## What you need to do
The answer should consist of every line in the material below that has the word "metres".

## Data segment

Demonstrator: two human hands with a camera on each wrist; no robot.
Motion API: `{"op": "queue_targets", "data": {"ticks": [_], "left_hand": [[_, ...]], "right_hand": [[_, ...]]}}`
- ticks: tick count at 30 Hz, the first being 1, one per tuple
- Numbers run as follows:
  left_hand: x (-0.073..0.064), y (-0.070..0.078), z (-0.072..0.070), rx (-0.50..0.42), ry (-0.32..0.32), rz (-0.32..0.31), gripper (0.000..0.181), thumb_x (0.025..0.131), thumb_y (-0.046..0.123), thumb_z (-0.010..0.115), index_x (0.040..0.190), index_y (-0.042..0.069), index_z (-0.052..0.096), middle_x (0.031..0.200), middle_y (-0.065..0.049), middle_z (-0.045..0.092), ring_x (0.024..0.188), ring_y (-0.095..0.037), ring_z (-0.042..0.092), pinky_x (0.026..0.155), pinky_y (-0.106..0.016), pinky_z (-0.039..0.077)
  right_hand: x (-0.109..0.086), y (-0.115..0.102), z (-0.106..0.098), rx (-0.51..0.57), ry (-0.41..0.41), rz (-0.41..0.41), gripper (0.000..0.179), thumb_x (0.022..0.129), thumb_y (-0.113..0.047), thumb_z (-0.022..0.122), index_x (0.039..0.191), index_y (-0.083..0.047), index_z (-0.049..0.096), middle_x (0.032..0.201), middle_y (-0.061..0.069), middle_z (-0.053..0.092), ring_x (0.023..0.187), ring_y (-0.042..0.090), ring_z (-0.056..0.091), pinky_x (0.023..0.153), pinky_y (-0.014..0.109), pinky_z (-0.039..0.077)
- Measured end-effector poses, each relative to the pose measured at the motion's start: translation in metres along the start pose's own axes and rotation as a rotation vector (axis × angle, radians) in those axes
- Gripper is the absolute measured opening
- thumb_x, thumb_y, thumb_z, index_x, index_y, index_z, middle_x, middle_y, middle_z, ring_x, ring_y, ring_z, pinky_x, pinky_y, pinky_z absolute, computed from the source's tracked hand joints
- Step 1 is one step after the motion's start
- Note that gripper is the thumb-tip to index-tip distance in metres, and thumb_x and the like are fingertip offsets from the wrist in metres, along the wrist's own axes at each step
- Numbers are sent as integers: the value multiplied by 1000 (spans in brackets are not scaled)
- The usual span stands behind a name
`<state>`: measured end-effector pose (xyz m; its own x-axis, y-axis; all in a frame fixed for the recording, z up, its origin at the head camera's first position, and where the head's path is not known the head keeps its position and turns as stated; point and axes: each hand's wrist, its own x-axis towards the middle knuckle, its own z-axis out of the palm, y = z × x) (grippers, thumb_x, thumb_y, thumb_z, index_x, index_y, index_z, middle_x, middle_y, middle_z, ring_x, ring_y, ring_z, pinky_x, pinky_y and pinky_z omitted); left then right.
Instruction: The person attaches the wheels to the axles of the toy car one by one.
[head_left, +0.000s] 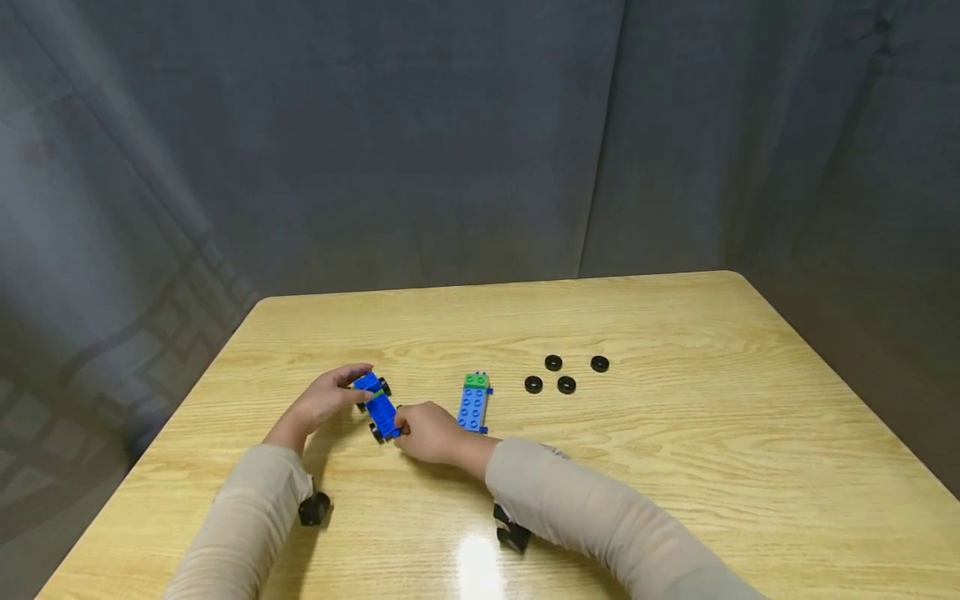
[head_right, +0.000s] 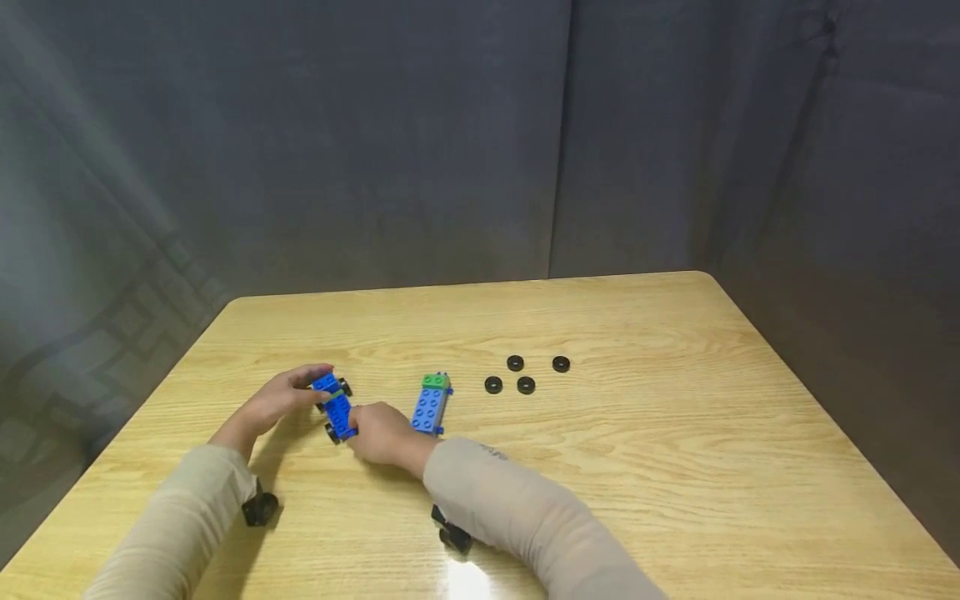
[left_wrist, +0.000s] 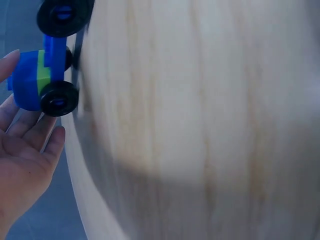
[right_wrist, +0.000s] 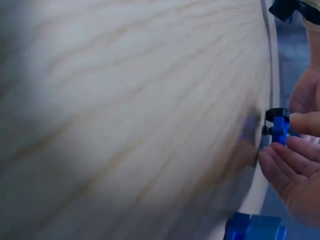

## Answer section
- Measured end-effector poses, each relative to the pose measured at the motion's start: translation in metres along the start pose's own axes and rotation as a rotation vector (axis × angle, radians) in those axes
- Note that gripper is the thumb-tip to index-tip distance in metres, and thumb_x and the like are fingertip offsets from the wrist in metres, along the wrist's own axes at each step

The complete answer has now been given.